» **PROBLEM STATEMENT**: In the data below, find the line containing "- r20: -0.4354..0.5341", then set down that line and every later line up to and including the line containing "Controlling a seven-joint", exactly.
++++ EXERCISE DATA ++++
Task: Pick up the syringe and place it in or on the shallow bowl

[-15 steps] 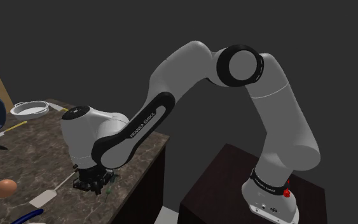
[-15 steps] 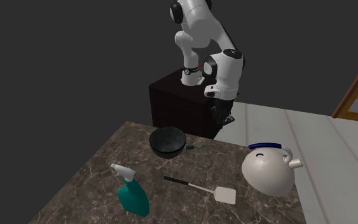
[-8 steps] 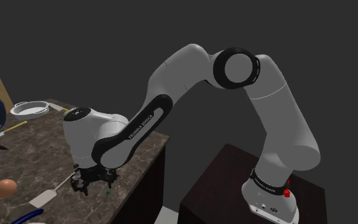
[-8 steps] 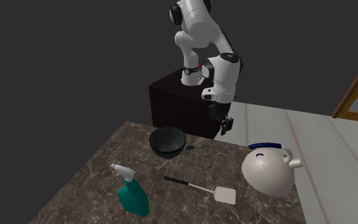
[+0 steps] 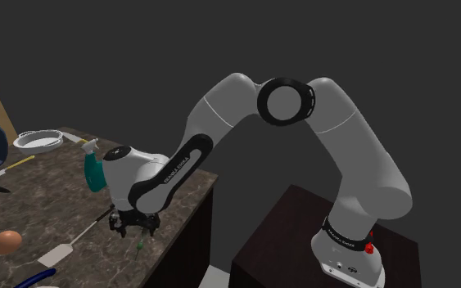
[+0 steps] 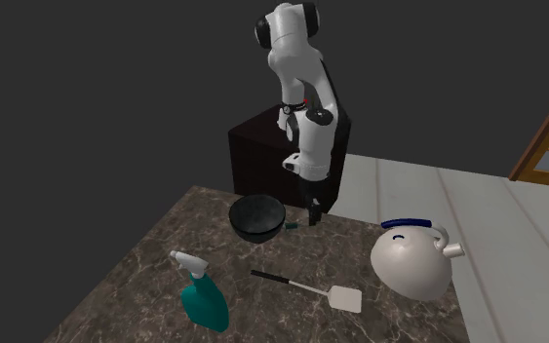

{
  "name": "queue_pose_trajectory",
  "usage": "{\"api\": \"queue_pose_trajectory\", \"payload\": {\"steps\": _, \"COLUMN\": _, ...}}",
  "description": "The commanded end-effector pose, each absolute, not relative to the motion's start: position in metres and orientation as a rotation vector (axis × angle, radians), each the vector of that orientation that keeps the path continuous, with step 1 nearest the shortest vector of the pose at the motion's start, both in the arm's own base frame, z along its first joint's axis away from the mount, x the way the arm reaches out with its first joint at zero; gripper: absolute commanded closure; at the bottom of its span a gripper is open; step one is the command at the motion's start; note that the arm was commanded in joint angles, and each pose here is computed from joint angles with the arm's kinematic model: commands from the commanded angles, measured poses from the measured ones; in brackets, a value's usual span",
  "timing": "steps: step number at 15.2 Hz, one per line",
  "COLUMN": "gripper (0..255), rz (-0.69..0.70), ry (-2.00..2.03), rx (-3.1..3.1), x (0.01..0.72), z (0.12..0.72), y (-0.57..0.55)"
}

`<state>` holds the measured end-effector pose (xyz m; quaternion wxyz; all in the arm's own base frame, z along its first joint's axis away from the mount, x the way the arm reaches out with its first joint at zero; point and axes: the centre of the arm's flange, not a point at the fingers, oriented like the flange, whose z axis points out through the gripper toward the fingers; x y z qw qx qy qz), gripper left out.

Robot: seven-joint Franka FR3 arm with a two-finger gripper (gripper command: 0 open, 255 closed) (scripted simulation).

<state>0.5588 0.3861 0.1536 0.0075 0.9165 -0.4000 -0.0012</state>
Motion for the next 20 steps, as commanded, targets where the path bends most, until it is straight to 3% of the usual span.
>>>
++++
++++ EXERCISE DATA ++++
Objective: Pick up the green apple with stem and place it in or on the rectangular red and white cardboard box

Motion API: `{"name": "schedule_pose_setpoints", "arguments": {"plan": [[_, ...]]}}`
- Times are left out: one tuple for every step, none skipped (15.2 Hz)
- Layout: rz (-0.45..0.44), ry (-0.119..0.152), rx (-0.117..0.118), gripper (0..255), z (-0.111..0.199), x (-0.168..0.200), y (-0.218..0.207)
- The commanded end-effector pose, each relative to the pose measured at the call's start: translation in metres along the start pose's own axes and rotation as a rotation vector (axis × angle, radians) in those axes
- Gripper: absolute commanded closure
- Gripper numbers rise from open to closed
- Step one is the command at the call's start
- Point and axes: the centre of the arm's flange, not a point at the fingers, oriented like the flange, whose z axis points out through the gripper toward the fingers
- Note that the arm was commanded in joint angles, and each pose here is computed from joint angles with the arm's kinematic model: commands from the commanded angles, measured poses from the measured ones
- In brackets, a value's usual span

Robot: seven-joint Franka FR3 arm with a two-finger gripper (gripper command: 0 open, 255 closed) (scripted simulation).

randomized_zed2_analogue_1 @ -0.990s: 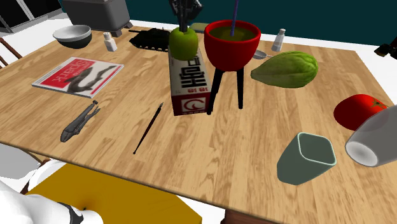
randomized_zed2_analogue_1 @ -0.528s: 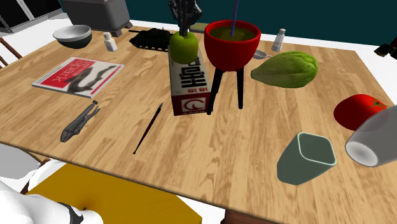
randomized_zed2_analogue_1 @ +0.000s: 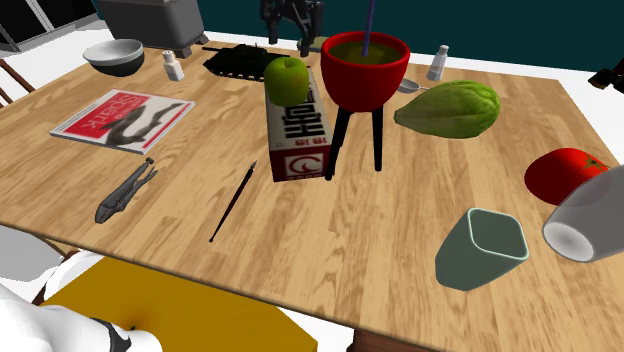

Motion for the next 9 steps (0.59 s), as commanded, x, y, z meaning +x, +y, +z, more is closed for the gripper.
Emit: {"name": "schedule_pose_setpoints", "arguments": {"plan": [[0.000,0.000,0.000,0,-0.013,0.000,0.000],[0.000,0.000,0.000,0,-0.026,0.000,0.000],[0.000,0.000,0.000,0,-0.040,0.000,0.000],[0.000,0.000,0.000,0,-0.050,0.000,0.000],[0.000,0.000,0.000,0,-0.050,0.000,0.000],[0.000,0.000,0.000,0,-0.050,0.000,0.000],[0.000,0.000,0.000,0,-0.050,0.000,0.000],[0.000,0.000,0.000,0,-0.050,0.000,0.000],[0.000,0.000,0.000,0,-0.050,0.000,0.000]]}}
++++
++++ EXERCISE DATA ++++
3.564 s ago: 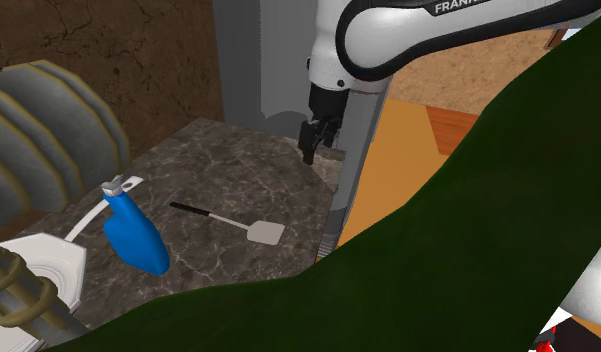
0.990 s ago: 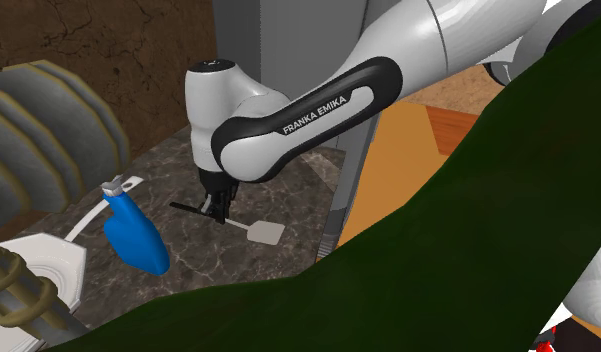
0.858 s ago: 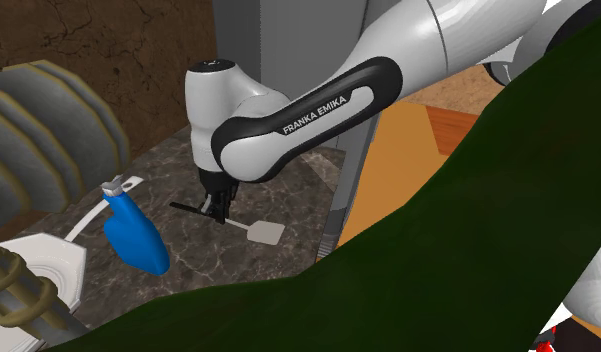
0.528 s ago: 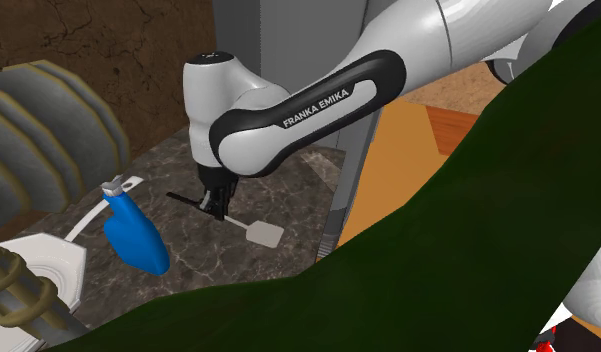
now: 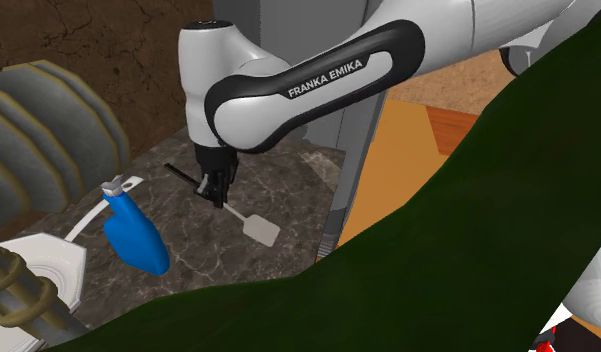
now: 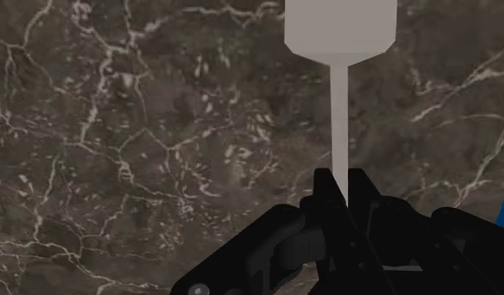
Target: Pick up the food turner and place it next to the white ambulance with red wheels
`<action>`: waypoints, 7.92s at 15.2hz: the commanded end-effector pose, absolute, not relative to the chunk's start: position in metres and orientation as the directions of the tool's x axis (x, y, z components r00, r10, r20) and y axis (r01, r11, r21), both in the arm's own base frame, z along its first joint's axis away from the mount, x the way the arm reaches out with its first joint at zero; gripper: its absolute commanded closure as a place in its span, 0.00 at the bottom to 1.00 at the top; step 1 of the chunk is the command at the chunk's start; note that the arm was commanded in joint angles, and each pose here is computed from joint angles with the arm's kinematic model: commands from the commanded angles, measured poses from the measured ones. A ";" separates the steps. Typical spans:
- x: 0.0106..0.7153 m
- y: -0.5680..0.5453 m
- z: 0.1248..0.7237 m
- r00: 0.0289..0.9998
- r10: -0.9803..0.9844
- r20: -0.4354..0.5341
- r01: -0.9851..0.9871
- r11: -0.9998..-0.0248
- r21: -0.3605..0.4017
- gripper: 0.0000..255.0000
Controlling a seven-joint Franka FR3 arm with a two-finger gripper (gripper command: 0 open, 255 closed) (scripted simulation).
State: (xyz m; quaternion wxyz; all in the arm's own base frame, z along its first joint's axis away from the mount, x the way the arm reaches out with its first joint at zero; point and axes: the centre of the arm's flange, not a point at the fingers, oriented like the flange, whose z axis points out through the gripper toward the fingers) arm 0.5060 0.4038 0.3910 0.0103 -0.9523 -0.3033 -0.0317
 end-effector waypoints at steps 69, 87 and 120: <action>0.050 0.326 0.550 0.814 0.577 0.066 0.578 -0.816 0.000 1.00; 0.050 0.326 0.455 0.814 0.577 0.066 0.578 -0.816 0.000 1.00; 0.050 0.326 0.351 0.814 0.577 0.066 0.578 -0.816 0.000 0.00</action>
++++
» **SOLVED PROBLEM**:
- r20: -0.4354..0.5341
- r01: -0.9851..0.9871
- r11: -0.9998..-0.0248
- r21: -0.3605..0.4017
- gripper: 0.0000..255.0000
Controlling a seven-joint Franka FR3 arm with a two-finger gripper (gripper command: 0 open, 255 closed) (scripted simulation).

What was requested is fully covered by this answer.